WORK ITEM =>
Everything from the line that holds "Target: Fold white" through the end of the data below should be output exactly, both ends included.

━━ INFORMATION SHOWN

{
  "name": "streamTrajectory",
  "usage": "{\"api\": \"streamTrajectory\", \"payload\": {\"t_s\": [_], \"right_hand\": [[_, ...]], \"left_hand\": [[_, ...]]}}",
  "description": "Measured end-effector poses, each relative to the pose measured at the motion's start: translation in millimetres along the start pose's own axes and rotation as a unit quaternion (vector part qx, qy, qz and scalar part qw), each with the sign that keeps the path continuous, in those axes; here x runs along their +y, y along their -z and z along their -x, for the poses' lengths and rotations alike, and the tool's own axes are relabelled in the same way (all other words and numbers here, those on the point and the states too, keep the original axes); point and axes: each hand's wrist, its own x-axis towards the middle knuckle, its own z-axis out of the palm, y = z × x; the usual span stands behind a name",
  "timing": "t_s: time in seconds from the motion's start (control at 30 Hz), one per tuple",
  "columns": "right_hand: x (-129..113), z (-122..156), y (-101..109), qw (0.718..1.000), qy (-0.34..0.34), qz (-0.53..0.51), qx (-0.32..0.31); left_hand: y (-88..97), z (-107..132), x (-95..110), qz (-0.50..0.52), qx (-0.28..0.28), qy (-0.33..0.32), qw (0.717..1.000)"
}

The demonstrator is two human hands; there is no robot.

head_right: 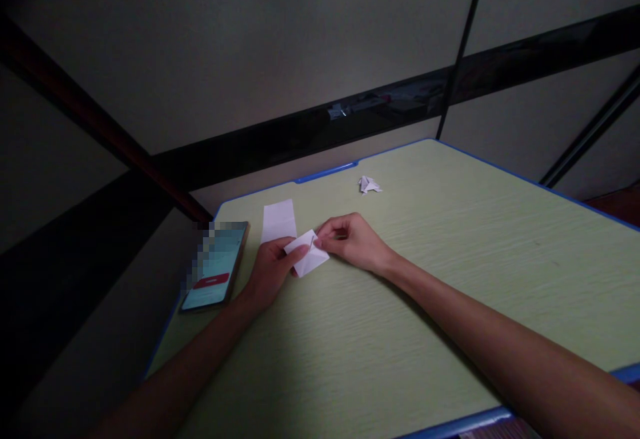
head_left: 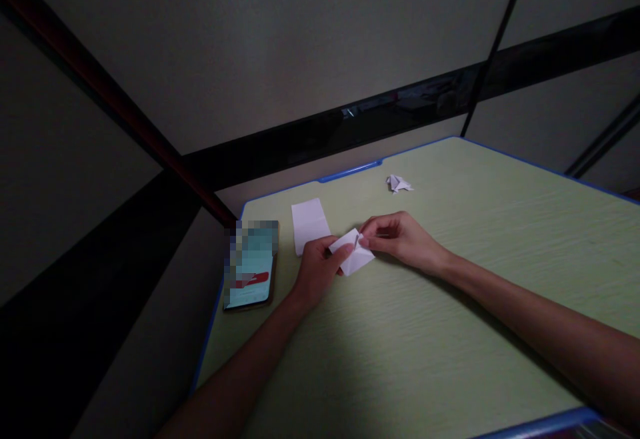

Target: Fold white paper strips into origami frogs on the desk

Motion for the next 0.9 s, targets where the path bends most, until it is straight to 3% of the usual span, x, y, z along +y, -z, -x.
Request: {"api": "streamTrajectory", "payload": {"t_s": [0.2, 0.6, 0.9], "right_hand": [[0.9, 0.2, -1.6, 0.998, -0.050, -0.014, 0.039], [1.5, 1.4, -5.4, 0.999, -0.031, 0.005, 0.038], [-1.5, 5.2, -10.1, 0.998, -0.014, 0.043, 0.049]], "left_hand": [[-0.4, -0.6, -0.7, 0.000, -0.013, 0.000, 1.000], [-2.9, 0.2, 2.2, -0.006, -0.057, 0.006, 0.998], [-3.3, -0.1, 0.0, -0.059, -0.046, -0.002, 0.997]]}}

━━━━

WRITTEN SOLUTION =>
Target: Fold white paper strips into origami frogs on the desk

Motion for the next 0.9 s, targets where the path bends most, until it is straight to 3% of the usual span, x, y, z along +y, -z, -x.
Request: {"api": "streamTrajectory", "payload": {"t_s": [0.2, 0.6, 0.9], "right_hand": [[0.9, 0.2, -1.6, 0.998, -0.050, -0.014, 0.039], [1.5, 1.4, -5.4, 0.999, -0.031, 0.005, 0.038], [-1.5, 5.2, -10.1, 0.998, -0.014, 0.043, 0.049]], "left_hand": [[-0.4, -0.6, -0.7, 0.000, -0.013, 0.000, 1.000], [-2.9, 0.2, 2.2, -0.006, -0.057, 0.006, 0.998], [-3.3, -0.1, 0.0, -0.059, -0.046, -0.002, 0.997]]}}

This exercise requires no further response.